## WORK ORDER
Once the line with "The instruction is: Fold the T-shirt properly" is found in the data, output it and each following line exactly, up to and including the line with "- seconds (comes", and nothing before or after.

[Records contained in a dataset]
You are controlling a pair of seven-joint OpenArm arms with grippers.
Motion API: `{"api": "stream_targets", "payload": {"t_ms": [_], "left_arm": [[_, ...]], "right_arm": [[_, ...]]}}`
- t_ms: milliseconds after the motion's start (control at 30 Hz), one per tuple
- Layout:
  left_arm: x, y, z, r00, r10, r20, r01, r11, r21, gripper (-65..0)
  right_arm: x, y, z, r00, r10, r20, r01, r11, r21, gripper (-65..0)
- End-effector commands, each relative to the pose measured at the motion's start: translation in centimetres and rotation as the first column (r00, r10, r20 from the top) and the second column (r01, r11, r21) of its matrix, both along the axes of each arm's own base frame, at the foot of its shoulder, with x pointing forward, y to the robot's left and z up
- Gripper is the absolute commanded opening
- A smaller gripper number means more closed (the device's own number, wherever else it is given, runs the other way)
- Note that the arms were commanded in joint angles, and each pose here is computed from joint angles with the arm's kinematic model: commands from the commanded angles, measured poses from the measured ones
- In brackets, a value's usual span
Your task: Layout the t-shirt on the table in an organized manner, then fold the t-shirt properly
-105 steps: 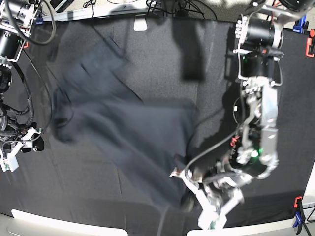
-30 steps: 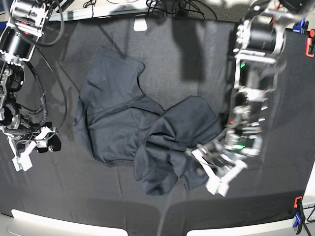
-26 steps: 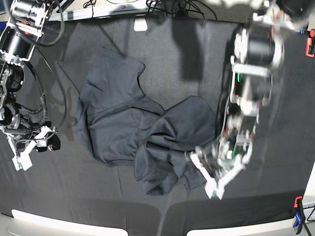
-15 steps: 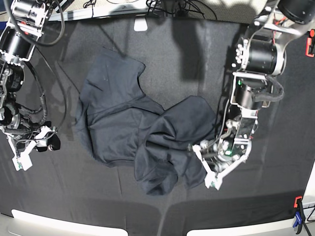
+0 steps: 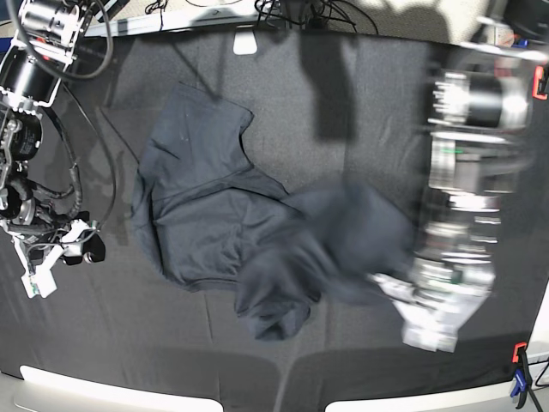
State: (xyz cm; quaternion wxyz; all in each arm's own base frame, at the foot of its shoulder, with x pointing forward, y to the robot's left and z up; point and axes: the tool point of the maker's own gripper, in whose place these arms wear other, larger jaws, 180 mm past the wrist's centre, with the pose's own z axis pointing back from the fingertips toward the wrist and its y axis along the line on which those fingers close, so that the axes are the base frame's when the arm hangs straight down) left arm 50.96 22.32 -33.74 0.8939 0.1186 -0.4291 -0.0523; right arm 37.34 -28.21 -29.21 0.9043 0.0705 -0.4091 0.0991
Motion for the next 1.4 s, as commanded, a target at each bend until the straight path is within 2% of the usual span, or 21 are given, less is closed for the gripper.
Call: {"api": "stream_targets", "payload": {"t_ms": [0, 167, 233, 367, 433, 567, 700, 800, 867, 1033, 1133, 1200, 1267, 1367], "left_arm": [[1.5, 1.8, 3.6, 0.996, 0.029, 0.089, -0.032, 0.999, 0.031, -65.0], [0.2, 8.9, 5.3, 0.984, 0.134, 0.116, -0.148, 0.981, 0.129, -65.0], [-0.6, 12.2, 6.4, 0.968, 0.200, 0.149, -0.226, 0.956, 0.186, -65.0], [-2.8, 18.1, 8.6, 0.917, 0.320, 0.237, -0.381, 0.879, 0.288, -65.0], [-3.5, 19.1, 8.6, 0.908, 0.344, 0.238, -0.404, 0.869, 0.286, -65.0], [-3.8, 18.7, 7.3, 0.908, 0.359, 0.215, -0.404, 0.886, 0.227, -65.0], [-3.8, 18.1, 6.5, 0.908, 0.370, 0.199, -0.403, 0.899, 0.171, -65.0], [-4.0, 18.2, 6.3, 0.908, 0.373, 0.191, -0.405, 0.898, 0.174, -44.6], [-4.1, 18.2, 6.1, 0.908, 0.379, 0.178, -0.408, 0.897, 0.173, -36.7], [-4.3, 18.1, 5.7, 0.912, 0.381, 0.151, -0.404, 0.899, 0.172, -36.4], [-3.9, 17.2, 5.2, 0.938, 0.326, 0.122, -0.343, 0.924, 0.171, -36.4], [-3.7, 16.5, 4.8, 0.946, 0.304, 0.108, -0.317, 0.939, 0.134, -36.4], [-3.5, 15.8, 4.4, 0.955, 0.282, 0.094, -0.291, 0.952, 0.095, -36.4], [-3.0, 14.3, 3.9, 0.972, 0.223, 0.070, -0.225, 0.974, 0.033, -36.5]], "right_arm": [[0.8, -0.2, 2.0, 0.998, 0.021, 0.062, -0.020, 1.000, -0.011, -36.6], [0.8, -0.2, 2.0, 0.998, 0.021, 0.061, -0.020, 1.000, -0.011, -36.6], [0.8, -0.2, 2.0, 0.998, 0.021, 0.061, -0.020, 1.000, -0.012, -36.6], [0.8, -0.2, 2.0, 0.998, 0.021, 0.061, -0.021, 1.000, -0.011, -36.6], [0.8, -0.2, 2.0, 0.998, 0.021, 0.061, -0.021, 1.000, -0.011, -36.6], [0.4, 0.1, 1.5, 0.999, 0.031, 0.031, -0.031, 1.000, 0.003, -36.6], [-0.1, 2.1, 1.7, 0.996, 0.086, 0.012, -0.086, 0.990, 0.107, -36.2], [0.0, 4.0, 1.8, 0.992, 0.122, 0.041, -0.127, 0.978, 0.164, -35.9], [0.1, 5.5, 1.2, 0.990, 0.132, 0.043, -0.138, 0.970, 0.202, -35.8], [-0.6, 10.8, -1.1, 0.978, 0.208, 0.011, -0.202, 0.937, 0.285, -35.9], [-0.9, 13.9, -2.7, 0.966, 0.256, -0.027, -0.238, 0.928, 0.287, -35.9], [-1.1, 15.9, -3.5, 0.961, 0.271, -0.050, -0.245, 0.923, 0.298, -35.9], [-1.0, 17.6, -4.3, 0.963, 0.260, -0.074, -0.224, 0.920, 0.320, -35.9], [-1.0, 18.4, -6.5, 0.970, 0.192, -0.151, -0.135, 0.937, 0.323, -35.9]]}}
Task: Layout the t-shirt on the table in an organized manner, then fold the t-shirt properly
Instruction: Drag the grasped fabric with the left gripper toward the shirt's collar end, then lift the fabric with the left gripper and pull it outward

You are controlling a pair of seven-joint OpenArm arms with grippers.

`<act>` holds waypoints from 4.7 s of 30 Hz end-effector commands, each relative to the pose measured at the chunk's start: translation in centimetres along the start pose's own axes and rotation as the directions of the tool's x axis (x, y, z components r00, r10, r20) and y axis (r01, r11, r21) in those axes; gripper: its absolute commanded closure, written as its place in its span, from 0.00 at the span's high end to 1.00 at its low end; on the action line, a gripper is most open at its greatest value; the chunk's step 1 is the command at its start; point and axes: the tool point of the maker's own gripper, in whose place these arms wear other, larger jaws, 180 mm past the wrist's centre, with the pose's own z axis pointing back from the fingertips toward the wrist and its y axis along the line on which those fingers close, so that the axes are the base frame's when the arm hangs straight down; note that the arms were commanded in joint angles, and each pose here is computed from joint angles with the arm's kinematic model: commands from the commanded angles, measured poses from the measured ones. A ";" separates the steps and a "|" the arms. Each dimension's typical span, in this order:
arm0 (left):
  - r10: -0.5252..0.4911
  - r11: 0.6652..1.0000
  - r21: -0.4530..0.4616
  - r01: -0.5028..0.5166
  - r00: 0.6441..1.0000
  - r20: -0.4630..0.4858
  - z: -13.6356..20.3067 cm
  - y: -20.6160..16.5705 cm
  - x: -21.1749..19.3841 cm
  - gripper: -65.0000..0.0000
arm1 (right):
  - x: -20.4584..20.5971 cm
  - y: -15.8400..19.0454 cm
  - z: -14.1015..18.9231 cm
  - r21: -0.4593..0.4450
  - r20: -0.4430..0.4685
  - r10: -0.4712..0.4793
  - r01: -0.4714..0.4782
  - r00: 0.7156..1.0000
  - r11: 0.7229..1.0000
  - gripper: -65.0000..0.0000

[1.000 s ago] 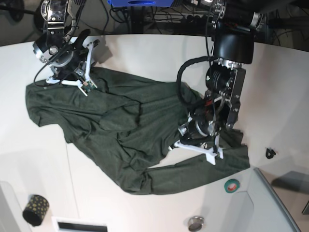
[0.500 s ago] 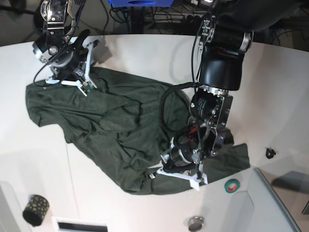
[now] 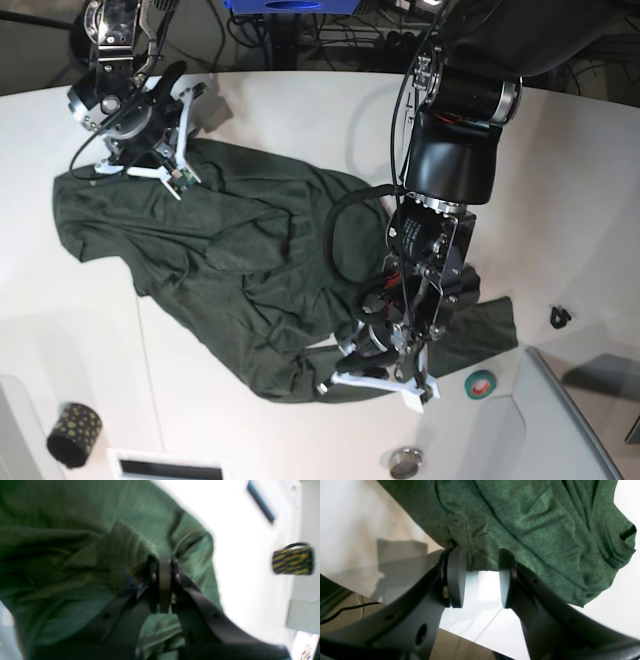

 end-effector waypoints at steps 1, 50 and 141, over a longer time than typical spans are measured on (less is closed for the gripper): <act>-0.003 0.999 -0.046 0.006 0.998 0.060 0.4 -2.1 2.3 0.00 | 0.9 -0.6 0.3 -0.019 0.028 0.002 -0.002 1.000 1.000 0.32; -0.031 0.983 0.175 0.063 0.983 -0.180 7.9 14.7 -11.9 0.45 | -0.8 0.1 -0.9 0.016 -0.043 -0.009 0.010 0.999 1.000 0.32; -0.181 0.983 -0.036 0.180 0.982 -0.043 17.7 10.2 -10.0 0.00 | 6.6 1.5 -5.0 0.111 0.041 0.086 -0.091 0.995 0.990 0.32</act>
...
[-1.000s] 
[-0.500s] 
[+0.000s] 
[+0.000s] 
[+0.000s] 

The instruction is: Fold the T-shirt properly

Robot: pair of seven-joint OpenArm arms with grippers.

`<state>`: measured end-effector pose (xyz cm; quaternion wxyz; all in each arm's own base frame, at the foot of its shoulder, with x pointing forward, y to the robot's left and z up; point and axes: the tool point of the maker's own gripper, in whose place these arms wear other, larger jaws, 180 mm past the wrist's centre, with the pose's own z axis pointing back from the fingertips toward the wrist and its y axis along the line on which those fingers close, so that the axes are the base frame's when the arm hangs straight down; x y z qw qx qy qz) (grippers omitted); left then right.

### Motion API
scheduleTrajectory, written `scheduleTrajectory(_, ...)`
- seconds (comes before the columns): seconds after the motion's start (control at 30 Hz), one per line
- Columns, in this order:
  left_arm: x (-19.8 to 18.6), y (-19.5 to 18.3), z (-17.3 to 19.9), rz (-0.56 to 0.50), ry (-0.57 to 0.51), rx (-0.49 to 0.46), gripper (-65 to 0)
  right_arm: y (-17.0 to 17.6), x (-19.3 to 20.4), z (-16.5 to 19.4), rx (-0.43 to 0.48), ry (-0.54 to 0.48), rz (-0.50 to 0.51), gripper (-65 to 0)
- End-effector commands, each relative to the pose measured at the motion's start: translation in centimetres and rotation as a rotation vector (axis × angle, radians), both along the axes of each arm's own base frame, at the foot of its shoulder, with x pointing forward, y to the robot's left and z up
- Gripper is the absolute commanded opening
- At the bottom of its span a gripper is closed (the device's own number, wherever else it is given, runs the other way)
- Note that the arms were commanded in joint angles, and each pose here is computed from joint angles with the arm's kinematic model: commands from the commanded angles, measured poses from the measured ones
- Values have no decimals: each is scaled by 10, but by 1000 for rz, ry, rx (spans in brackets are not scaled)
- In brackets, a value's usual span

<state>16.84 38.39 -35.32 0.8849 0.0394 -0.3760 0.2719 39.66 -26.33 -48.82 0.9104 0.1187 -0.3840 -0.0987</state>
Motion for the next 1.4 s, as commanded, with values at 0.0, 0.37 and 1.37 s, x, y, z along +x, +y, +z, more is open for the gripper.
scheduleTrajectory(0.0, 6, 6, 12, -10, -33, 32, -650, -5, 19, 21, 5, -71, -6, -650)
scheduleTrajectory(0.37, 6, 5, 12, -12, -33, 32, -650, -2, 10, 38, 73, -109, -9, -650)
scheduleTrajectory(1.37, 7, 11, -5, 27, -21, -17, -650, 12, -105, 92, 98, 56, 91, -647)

## TASK RESULT
The instruction is: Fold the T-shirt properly

Robot: pair of seven-joint OpenArm arms with grippers.

`<state>`: measured end-effector pose (xyz cm; quaternion wxyz; all in each arm's own base frame, at the foot of its shoulder, with x pointing forward, y to the robot's left and z up; point and axes: the tool point of the maker's own gripper, in whose place these arms wear other, larger jaws, 180 mm past the wrist's centre, with the pose's own z axis pointing back from the fingertips toward the wrist and its y axis along the line on which those fingers close, so that the axes are the base frame's when the arm hangs straight down; x y z qw qx qy qz) (grippers omitted); left then right.

### Motion API
scheduleTrajectory, written `scheduleTrajectory(_, ...)`
- seconds (comes before the columns): seconds after the motion's start (control at 30 Hz), one per line

That completes the response.